- _TASK OBJECTIVE_
Write out the data below exactly as given, without any of its pictures.

|---|

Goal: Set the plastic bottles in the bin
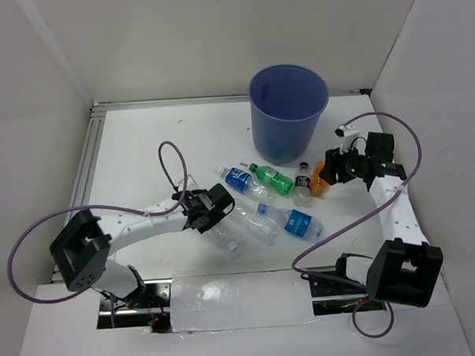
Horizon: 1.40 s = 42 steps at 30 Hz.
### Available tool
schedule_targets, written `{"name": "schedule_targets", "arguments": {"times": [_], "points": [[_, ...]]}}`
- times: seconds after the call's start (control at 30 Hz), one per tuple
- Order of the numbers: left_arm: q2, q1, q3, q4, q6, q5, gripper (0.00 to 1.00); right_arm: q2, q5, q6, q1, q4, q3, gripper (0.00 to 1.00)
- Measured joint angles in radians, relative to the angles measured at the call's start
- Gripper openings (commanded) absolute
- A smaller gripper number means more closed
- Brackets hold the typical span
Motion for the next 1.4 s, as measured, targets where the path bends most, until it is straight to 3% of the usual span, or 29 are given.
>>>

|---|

- _WRITTEN REPLY_
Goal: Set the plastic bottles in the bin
Horizon: 1.40 s = 42 steps at 30 Hz.
### Available tool
schedule_targets, written `{"name": "schedule_targets", "arguments": {"times": [_], "points": [[_, ...]]}}`
- times: seconds after the call's start (control at 30 Hz), one per tuple
- Order of the numbers: left_arm: q2, q1, q3, q4, q6, q5, gripper (0.00 to 1.00); right_arm: q2, q5, q6, q1, q4, q3, gripper (0.00 to 1.00)
- Measured joint angles in radians, relative to the angles measured at the call's start
- Gripper openings (commanded) absolute
- A smaller gripper number means more closed
- Brackets hold the typical span
Motion for the next 1.4 s, as measured, targets where the path bends most, until it is straight to 3% of the usual span, or 29 are given.
>>>

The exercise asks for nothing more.